Bütün büyük krizler gibi, yaşamakta olduğumuz krizden sonra dünya ölçüsünde "üretim hiyerarşisi" bir kez daha değişecek; yeniden yapılanacak. Bu yeni yapılanma sürecinde, ülkemizin dünya üretim hiyerarşisindeki yeri "faz değiştirecek." İstanbul-Kocaeli ve Bursa'yı içeren Doğu Marmara Bölgesi "hizmet alanlarına" odaklanırken; "mal üretimi" alanı Bursa-Eskişehir-Ankara-Konya-Afyon-Kütahya çengeline takılacak. Bu temel eğilimle ilgili düşüncelerimizi 18 Aralık 2008 günü bu köşede sizlere aktarmıştım.

Konya'yı kriz sonrası dönemde çekici hale getirecek bir dizi etken var. Bu etkenlerin bazılarını kısaca değinelim.

Kesintisiz olan insanlık tarihindeki birikimler yitirilmiyor. Nasıl ki, İsviçre'de tarihin derinliklerindeki birikim harekete geçirilerek saatçilik diriltilmişse; Konya'nın da Çatalhöyük'te insanlığın ilk yerleşiminden bugüne oluşturulan birikimler harekete geçirilebilir.

Tohumun toprağa atılarak, "avcı-toplayıcı" örgütlenmeden "yerleşik toplum" örgütlenmesine geçişin binlerce yıllık "potansiyelini" görmezden gelirsek; önemli bir kaynağı boşa harcamış oluruz.

Konya organik enerji dönemindeki mal ve hizmet akışlarına göre oluşan mekansal örgütlenmenin çok önemli bir merkezi. Selçuklu İmparatorluğu'nun başkenti. Bir imparatorluk başkenti olmanın "ağırlığının " ve "insan ilişkilerine etkilerinin" silinip yok olduğunu düşünmemeliyiz. Toplumun derinliklerinde, bir imparatorluğu yönetmenin birikimlerinin tortuları bir yerde saklıdır.

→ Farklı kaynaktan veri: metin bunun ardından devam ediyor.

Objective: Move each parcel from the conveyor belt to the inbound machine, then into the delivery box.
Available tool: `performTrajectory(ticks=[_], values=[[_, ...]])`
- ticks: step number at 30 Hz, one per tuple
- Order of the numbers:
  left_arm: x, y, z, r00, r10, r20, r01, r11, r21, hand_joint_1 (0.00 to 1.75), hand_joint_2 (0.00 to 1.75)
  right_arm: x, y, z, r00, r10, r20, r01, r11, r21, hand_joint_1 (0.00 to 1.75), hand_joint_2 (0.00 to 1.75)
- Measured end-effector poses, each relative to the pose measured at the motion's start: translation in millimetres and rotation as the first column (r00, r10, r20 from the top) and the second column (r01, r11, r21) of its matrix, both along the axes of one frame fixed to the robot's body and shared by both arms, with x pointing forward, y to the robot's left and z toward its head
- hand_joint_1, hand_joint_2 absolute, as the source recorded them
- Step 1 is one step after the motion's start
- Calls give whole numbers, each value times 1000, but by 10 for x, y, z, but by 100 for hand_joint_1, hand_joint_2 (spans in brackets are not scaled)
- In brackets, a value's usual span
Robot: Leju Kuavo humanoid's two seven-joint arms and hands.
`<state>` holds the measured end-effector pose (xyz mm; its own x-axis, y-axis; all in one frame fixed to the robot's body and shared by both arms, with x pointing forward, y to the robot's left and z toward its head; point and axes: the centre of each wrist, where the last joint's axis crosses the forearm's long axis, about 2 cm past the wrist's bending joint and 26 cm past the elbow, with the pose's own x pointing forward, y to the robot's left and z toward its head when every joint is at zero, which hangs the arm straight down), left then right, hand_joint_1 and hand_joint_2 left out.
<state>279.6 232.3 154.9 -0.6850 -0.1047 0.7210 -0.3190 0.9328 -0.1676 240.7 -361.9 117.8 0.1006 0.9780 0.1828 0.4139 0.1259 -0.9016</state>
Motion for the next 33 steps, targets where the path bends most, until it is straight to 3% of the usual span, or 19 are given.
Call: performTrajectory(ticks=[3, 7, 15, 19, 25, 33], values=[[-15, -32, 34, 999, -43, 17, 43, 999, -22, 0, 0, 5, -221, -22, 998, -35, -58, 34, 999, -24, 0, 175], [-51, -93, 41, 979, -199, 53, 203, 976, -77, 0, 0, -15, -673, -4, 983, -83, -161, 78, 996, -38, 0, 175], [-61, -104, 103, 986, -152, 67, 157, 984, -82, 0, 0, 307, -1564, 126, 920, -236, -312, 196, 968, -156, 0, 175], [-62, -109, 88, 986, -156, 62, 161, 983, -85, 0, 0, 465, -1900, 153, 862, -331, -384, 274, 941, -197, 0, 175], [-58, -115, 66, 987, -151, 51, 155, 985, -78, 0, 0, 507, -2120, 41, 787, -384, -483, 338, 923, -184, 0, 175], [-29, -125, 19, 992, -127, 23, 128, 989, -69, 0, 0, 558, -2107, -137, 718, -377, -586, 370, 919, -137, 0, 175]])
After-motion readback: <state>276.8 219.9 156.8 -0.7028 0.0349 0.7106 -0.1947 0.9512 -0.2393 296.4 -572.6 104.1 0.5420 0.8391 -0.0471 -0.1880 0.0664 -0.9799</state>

Özenle gözlendiğinde başkent olma sorumluluğunun insan davranışlarına yansımaları yakalanabilir. İnsanlık tarihinin her döneminde uzun soluklu ilişkilerin temeli olan "güven yaratmada", imparatorluk yönetmiş bir halkın ilkeli ve ağırbaşlı davranışı bir kaldıraç olarak kullanılabilir.

Kitle desteği

Yönetimler "kitle desteği" sağlamadan uzun ömürlü olamıyor. Konya'da değişik ırk, inanç ve çıkarları bir arada tutmanın "kültür temeli" geleceği inşa etmenin "gizli gücünü" oluşturur. Bu güçlerden biri Mevlana'nın "insanlık anlayışı"dır. Bu anlayış Konya'yı " farklı inançta insanların buluştuğu yer" haline getirmekte. Farklılığın, çeşitliliğin, renkliliğin ve zenginliğin tanığıdır bu kadim kentimiz.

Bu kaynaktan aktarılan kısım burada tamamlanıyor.